→ Aim of the exercise: Retype all of the lines below with no changes.

^^^^

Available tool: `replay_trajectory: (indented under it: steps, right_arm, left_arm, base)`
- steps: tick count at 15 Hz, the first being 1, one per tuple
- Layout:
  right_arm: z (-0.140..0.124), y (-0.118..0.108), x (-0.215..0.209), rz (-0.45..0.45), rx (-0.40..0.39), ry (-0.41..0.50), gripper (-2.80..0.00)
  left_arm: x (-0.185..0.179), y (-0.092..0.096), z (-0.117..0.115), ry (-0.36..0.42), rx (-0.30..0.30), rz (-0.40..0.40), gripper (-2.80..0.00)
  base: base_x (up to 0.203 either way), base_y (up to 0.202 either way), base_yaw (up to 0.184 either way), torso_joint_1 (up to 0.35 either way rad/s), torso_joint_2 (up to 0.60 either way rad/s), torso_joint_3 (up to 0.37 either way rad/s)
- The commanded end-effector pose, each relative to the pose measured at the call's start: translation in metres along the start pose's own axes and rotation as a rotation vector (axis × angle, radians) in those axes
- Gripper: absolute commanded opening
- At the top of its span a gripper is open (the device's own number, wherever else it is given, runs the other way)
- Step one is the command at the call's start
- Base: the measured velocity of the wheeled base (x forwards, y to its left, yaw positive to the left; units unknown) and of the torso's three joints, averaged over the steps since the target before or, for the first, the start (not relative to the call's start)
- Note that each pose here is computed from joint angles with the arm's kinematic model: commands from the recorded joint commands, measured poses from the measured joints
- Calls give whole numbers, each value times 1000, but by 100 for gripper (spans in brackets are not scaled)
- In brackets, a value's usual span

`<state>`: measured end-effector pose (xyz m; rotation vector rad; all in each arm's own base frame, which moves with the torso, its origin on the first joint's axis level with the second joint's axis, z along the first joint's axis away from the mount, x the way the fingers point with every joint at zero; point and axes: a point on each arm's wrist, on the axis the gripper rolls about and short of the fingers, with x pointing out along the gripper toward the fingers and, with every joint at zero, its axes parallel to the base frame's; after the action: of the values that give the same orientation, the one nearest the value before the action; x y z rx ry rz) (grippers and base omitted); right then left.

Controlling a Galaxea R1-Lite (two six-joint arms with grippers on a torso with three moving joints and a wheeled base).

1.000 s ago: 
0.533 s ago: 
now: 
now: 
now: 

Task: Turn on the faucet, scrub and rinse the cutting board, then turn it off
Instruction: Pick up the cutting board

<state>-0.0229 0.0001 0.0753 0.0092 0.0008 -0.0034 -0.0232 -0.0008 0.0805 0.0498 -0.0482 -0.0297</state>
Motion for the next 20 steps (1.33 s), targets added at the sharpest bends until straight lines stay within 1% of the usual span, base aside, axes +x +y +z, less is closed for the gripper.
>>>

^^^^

→ Response:
Available tool: `replay_trajectory: (indented under it: steps, right_arm, left_arm, base)`
- steps: tick count at 15 Hz, the first being 1, one per tuple
- Layout:
  right_arm: z (-0.140..0.124), y (-0.118..0.108), x (-0.215..0.209), rz (-0.45..0.45), rx (-0.40..0.39), ry (-0.41..0.50), gripper (-2.80..0.00)
  left_arm: x (-0.185..0.179), y (-0.092..0.096), z (-0.117..0.115), ry (-0.36..0.42), rx (-0.30..0.30), rz (-0.40..0.40), gripper (-2.80..0.00)
  base: base_x (up to 0.203 either way), base_y (up to 0.202 either way), base_yaw (up to 0.184 either way), torso_joint_1 (up to 0.35 either way rad/s), torso_joint_2 (up to 0.60 either way rad/s), torso_joint_3 (up to 0.37 either way rad/s)
- The commanded end-effector pose, each relative to the pose measured at the call's start: translation in metres along the start pose's own axes and rotation as a rotation vector (axis × angle, radians) in those axes
- Gripper: absolute commanded opening
- At the top of its span a gripper is open (the device's own number, wherever else it is given, runs the other way)
- Step one is the command at the call's start
- Base: the measured velocity of the wheeled base (x forwards, y to its left, yaw positive to the left; units unknown) and of the torso's three joints, averaged over the steps since the target before or, for the first, the start (not relative to the call's start)
- Note that each pose here is computed from joint angles with the arm's kinematic model: commands from the recorded joint commands, measured poses from the measured joints
- Calls give whole numbers, each value times 1000, but by 100 for gripper (spans in brackets are not scaled)
- In brackets, a value's usual span

`<state>`: measured end-effector pose (xyz m; rotation vector rad; all in each arm's own base frame, which moves with the torso, its origin on the first joint's axis level with the second joint's axis, z along the first joint's axis away from the mount, x the way the fingers point with every joint at zero; point and axes: a point on each arm's wrist, on the axis the gripper rolls about and short of the fingers, with x pointing out along the gripper toward the fingers and, with every joint at zero, its axes parallel to the base frame's; after the action: of the values that give the same orientation, the one nearest the value before the action; x y z rx ry rz) (grippers and base omitted); right then left.

Controlling a Galaxea R1-Lite (two six-joint arms with grippers on a torso with three moving joints and a wheeled base).

1.000 s ago: 
0.533 s ago: 
now: 
now: 
now: 

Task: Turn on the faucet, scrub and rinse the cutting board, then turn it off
Instruction: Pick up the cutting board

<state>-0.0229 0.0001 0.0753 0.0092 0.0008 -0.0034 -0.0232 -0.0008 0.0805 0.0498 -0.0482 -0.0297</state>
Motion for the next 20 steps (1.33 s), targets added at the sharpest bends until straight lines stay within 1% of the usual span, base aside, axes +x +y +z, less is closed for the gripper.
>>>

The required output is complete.